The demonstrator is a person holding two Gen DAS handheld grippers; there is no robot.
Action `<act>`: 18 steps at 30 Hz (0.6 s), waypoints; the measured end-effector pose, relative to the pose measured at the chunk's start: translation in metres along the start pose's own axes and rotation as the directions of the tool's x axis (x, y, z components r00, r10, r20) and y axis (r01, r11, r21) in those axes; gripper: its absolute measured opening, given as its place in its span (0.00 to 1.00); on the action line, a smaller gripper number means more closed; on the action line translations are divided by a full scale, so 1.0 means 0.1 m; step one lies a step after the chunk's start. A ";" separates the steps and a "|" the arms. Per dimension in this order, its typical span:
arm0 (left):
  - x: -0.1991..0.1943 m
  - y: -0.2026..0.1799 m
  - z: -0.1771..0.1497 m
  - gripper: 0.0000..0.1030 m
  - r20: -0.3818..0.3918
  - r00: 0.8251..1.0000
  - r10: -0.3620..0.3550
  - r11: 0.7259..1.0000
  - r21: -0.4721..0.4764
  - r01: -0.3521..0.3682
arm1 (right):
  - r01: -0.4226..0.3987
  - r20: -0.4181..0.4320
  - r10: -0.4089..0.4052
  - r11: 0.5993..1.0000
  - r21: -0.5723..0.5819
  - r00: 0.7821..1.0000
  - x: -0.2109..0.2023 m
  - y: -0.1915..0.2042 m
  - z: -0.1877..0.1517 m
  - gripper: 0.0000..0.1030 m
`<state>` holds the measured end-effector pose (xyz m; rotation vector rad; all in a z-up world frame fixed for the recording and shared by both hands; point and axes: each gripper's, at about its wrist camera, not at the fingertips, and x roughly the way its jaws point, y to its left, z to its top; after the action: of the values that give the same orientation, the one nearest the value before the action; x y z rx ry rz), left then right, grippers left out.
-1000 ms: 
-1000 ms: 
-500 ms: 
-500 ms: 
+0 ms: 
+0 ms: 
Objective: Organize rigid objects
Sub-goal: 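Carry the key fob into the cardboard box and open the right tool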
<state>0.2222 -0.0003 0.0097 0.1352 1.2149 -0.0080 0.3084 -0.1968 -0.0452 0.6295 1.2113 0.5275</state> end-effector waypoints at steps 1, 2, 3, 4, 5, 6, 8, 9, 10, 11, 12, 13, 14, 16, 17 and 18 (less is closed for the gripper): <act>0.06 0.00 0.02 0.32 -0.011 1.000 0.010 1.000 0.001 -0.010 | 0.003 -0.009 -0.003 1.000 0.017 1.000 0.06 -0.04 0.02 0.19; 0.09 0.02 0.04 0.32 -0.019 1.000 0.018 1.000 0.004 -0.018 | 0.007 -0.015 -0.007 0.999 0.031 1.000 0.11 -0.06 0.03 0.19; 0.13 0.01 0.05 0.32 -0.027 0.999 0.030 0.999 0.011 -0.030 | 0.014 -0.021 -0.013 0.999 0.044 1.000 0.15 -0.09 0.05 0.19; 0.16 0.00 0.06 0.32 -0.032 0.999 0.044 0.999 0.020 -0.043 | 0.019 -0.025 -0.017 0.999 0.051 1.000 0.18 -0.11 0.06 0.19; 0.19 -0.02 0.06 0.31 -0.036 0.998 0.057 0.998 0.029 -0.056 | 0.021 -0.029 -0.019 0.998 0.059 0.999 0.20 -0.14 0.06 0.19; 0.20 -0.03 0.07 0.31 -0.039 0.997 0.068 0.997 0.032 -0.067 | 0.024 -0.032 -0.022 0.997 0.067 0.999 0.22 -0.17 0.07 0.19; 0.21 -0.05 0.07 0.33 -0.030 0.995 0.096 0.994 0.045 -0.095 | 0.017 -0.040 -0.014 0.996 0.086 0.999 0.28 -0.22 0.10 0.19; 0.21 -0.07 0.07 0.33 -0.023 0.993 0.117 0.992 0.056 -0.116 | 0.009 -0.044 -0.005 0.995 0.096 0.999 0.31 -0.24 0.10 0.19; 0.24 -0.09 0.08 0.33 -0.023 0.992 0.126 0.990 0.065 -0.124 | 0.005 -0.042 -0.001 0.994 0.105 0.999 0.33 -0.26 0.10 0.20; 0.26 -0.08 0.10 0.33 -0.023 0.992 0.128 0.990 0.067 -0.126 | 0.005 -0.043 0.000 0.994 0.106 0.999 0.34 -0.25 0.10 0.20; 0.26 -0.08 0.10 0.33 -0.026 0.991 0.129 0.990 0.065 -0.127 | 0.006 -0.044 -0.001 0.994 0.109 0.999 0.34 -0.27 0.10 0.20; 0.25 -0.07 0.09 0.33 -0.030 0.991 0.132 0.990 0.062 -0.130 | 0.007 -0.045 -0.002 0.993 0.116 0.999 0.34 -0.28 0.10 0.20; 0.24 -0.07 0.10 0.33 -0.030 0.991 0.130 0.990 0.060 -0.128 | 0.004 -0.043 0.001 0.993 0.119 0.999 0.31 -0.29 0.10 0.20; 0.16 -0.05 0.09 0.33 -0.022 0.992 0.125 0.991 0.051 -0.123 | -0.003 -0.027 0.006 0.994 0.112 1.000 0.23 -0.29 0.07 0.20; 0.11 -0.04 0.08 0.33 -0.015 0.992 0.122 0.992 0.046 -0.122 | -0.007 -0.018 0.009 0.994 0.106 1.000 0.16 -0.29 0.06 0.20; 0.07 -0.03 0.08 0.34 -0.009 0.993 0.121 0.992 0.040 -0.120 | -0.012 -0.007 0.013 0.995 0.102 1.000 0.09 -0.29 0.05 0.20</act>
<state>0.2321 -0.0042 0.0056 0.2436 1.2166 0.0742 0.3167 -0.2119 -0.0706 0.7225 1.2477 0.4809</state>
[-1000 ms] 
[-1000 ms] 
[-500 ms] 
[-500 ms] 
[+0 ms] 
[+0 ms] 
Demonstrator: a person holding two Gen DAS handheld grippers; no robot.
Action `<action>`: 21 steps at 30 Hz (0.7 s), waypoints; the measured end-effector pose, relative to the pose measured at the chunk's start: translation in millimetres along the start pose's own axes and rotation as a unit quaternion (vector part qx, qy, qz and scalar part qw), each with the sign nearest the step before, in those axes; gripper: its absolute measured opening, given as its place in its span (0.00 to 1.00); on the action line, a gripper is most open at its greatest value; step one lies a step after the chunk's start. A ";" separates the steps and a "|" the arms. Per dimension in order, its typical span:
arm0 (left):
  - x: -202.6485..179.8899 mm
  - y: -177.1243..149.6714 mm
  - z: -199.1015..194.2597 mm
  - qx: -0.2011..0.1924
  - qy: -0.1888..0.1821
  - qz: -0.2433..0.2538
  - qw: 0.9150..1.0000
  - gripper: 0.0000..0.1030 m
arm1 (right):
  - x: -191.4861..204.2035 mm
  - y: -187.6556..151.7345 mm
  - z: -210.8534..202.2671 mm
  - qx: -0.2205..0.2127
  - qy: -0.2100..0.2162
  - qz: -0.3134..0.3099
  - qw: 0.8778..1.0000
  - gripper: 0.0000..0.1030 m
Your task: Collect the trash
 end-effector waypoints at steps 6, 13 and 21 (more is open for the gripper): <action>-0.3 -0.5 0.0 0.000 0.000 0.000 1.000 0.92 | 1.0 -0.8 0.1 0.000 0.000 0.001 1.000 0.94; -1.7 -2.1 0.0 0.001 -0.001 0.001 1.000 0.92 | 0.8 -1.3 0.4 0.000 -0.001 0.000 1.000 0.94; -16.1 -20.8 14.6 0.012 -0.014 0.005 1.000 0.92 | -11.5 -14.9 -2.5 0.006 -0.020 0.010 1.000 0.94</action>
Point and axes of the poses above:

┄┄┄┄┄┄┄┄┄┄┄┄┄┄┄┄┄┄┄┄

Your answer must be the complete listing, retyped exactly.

## PROBLEM SOLUTION
The demonstrator is a person holding two Gen DAS handheld grippers; there is no robot.
Action `<act>`: 18 steps at 30 Hz (0.6 s), waypoints; the measured end-effector pose, relative to the pose measured at the chunk's start: translation in metres along the start pose's own axes and rotation as the directions of the tool's x axis (x, y, z components r00, r10, r20) and y axis (r01, r11, r21) in those axes; gripper: its absolute measured opening, given as its place in its span (0.00 to 1.00); on the action line, a smaller gripper number means more closed; on the action line translations are divided by a full scale, so 1.0 means 0.1 m; step one lies a step after the chunk's start. A ";" separates the steps and a "|" the arms. Per dimension in this order, its typical span:
arm0 (left):
  - x: -0.1991..0.1943 m
  - y: -0.2026..0.1799 m
  - z: -0.1771..0.1497 m
  - gripper: 0.0000..0.1030 m
  - r20: -0.3818..0.3918
  - r00: 0.8251..1.0000
  - r10: -0.3620..0.3550
  - r11: 0.7259..1.0000
  - r21: -0.4721..0.4764
  - r01: -0.3521..0.3682
arm1 (right):
  - r01: -0.4226..0.3987
  - r20: -0.4181..0.4320
  - r10: -0.4089..0.4052
  - r11: 0.5993..1.0000
  - r21: -0.5723..0.5819
  - r00: 0.7821..1.0000
  - x: -0.2109..0.2023 m
  - y: -0.1915..0.2042 m
  - z: -0.1877..0.1517 m
  - gripper: 0.0000..0.1030 m
`<state>` holds the measured end-effector pose (xyz m; rotation vector rad; all in a z-up world frame fixed for the recording and shared by both hands; point and axes: each gripper's, at about its wrist camera, not at the fingertips, and x roughly the way its jaws point, y to its left, z to its top; after the action: of the values that give the same orientation, the one nearest the value before the action; x y z rx ry rz), left then right, grippers left out.
-1000 ms: 
-1000 ms: 
-500 ms: 
-500 ms: 
+0 ms: 
+0 ms: 
Objective: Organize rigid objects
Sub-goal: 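Carry the key fob into the cardboard box and open the right tool
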<state>0.2222 -0.0003 0.0097 0.1352 1.2149 -0.0080 0.3084 -0.1968 -0.0452 0.6295 1.2113 0.5275</state> end-effector waypoints at steps 1, 2, 3, 4, 5, 6, 8, 9, 10, 11, 12, 13, 14, 16, 17 and 18 (less is closed for the gripper): <act>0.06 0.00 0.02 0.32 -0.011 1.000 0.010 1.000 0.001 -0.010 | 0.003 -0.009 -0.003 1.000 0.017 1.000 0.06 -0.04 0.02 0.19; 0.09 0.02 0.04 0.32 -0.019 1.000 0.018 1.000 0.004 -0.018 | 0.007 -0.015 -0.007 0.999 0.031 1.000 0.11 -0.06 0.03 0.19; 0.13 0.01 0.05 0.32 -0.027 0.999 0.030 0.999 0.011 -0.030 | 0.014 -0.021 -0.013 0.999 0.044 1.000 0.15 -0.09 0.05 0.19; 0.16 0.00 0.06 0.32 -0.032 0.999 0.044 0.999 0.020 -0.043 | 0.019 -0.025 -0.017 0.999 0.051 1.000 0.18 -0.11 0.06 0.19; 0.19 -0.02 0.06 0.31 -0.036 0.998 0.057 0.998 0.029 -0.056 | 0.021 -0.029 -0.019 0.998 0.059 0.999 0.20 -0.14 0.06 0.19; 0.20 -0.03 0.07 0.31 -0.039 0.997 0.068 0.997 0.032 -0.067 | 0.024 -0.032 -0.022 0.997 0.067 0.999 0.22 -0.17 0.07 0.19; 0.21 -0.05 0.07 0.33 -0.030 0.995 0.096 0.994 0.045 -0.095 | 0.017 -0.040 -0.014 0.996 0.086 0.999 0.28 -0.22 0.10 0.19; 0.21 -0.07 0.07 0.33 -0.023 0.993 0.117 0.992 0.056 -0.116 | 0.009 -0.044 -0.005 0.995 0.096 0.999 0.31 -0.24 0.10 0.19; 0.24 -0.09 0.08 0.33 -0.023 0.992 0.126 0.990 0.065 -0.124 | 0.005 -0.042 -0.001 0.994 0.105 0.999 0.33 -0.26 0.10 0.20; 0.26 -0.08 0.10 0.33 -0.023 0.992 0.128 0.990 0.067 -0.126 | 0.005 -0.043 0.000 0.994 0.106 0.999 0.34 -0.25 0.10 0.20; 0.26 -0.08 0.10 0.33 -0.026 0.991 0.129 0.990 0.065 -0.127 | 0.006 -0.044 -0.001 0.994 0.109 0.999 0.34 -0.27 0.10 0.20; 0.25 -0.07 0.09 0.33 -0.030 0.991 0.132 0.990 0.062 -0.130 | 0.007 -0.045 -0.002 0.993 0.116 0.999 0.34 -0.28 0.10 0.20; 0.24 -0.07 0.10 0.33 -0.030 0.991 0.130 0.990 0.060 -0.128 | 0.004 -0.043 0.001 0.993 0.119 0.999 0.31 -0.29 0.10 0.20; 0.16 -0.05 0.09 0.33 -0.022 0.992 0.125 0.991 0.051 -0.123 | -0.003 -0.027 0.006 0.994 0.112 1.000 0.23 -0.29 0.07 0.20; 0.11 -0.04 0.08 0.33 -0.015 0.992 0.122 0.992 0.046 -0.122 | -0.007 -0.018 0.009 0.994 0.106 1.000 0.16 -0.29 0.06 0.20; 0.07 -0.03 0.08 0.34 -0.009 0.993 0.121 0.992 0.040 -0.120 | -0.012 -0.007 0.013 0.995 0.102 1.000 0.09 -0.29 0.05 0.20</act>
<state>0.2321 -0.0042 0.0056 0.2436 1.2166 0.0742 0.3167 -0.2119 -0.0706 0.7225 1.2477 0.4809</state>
[-1000 ms] 
[-1000 ms] 
[-500 ms] 
[-500 ms] 
[+0 ms] 
[+0 ms] 
Demonstrator: a person holding two Gen DAS handheld grippers; no robot.
Action `<action>`: 21 steps at 30 Hz (0.7 s), waypoints; the measured end-effector pose, relative to the pose measured at the chunk's start: translation in millimetres along the start pose's own axes and rotation as a unit quaternion (vector part qx, qy, qz and scalar part qw), each with the sign nearest the step before, in those axes; gripper: its absolute measured opening, given as its place in its span (0.00 to 1.00); on the action line, a gripper is most open at its greatest value; step one lies a step after the chunk's start. A ";" separates the steps and a "|" the arms. Per dimension in order, its typical span:
arm0 (left):
  - x: -202.6485..179.8899 mm
  - y: -177.1243..149.6714 mm
  - z: -199.1015..194.2597 mm
  - qx: -0.2011..0.1924
  - qy: -0.1888..0.1821
  - qz: -0.2433..0.2538
  - qw: 0.9150..1.0000
  - gripper: 0.0000..0.1030 m
arm1 (right):
  - x: -191.4861..204.2035 mm
  - y: -187.6556..151.7345 mm
  - z: -210.8534..202.2671 mm
  - qx: -0.2205..0.2127
  - qy: -0.2100..0.2162
  - qz: -0.3134..0.3099
  - qw: 0.8778..1.0000
  - gripper: 0.0000..0.1030 m
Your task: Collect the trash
 end-effector waypoints at steps 6, 13 and 21 (more is open for the gripper): <action>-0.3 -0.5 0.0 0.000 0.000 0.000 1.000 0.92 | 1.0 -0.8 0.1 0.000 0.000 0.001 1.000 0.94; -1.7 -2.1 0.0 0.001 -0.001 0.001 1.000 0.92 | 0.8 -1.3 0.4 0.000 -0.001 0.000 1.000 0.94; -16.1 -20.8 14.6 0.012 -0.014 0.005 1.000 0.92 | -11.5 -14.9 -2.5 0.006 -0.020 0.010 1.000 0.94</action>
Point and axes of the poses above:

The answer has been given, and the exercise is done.